Full_Day_Steps <- with(Full_Steps,aggregate(steps, by = list(date), sum))
names(Full_Day_Steps) <- c("date", "steps")
Full_Mean_Steps <- as.integer(mean(Full_Day_Steps$step))
Full_Median_Steps <- as.integer(median(Full_Day_Steps$step))

g <- ggplot(Full_Day_Steps, aes(date,steps)) + geom_bar(stat="identity")
g <- g + labs(title="Number of Steps per day")
g <- g + geom_hline(yintercept = c(Full_Mean_Steps,Full_Median_Steps), color = "blue", size = 1)
plot(g)

The number of NA value in the unnprocessed data set, is equal to 2304. In order to evaluate the impact of NA on calculated data, we will substitute NA with the previously calulated Mean_Step_5, equal to 37.

The mean and median steps per day calculated with imputed missing values, are equal to 10751 and 10656 respectively, that are different from previously calcualted mean and median values.

THe impact of the imputed missing values is to decrease both mean value from 10766 to 10751 and median value from 10765 to 10656.

Are there differences in activity patterns between weekdays and weekends?

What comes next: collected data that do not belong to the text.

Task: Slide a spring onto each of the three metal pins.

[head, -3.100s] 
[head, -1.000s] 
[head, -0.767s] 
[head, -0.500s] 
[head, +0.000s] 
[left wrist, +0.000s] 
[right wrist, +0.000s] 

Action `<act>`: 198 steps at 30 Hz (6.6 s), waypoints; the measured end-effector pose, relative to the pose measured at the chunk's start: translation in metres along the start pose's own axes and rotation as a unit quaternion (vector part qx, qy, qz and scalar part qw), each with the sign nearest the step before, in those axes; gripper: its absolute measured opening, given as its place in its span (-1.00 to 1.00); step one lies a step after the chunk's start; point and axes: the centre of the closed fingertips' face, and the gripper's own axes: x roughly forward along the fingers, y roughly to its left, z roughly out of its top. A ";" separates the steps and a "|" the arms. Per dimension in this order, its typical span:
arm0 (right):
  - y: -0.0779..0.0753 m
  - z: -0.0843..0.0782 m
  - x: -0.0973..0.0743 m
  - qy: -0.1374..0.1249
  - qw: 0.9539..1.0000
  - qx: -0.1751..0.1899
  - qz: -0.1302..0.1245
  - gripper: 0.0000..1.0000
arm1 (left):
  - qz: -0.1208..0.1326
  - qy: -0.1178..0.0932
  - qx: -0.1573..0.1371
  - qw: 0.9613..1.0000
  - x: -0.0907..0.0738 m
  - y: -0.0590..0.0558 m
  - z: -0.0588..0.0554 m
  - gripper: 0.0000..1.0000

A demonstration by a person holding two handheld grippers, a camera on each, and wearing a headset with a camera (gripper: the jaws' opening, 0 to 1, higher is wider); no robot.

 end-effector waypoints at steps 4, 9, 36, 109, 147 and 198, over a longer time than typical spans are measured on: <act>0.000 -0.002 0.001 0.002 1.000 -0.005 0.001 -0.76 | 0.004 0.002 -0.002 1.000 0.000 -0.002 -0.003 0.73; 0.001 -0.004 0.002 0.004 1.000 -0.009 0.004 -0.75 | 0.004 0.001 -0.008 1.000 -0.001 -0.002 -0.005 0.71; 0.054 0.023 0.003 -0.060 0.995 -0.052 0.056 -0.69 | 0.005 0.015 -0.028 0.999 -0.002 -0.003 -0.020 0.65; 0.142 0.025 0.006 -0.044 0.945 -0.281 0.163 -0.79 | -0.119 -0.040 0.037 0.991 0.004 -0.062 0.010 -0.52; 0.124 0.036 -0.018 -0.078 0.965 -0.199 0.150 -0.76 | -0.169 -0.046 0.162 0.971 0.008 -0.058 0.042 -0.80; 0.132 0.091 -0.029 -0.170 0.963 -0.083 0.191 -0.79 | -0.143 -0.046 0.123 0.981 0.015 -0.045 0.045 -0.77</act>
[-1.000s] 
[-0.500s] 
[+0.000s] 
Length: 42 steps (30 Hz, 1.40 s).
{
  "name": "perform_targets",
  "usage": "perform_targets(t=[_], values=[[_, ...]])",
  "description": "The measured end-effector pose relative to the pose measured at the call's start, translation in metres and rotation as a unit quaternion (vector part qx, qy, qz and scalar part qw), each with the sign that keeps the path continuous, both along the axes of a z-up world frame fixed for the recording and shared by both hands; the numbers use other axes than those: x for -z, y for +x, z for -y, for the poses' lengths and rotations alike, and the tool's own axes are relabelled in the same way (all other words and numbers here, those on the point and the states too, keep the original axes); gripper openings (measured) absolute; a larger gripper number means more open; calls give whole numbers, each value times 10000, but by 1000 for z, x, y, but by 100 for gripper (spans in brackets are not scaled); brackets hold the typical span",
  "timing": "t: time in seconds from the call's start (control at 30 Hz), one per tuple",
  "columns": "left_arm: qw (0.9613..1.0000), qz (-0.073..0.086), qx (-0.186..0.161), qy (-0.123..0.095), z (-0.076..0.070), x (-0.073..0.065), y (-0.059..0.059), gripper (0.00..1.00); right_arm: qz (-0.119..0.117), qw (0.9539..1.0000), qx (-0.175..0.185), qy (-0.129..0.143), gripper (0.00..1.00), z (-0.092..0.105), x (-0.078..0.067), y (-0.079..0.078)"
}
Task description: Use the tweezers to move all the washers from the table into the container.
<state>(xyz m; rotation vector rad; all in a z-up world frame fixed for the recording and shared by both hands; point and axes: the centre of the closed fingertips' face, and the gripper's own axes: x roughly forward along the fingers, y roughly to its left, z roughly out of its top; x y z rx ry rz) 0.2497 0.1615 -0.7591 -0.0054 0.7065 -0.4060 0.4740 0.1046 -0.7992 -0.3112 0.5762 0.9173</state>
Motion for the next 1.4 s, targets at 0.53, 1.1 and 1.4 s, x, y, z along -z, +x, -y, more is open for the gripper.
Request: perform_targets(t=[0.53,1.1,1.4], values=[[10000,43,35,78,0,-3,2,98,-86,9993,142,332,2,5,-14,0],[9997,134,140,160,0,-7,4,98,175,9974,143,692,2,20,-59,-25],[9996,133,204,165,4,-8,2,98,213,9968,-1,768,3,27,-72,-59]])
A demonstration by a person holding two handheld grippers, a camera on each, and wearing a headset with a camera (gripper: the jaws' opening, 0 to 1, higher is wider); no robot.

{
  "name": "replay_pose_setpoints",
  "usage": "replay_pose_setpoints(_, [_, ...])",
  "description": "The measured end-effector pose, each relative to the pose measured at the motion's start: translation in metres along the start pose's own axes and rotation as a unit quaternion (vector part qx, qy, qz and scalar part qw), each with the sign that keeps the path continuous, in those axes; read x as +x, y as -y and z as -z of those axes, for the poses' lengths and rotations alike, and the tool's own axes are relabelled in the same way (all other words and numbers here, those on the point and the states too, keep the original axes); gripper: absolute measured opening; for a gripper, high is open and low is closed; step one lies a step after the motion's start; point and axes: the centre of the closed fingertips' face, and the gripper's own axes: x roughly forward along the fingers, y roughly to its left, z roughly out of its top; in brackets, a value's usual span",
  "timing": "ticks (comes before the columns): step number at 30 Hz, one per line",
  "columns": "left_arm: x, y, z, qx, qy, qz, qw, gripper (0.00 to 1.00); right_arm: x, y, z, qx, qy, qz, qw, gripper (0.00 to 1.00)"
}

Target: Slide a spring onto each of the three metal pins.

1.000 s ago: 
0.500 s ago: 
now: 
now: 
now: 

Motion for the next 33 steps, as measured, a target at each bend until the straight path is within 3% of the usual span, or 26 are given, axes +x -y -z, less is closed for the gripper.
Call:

Let’s analyze the patterns splitting number of steps made during weekdays and during weekends. We will be using the original data without missing values.

Week_Steps <- OK_Steps
iwday <- weekdays(OK_Steps[,"date"]) %in% c("Monday", "Tuesday", "Wednesday", 
                                              "Thursday", "Friday")
Week_Steps[iwday,"Daytype"] <- "weekday"
Week_Steps[!iwday,"Daytype"] <- "weekend"
Week_Steps$Daytype <- as.factor(Week_Steps$Daytype)

Pat_WSteps <- with(Week_Steps,aggregate(steps, by=list(interval,Daytype), FUN="mean"))
names(Pat_WSteps) <- c("interval", "Daytype", "steps")


g <- ggplot(Pat_WSteps, aes(interval,steps)) + geom_line() + facet_grid(Daytype ~ .)
g <- g + labs(title = "Activity Pattern Analysis", y = "Number of steps")
print(g)

The activity pattern recorded during weekday is different from the one recording during weekend.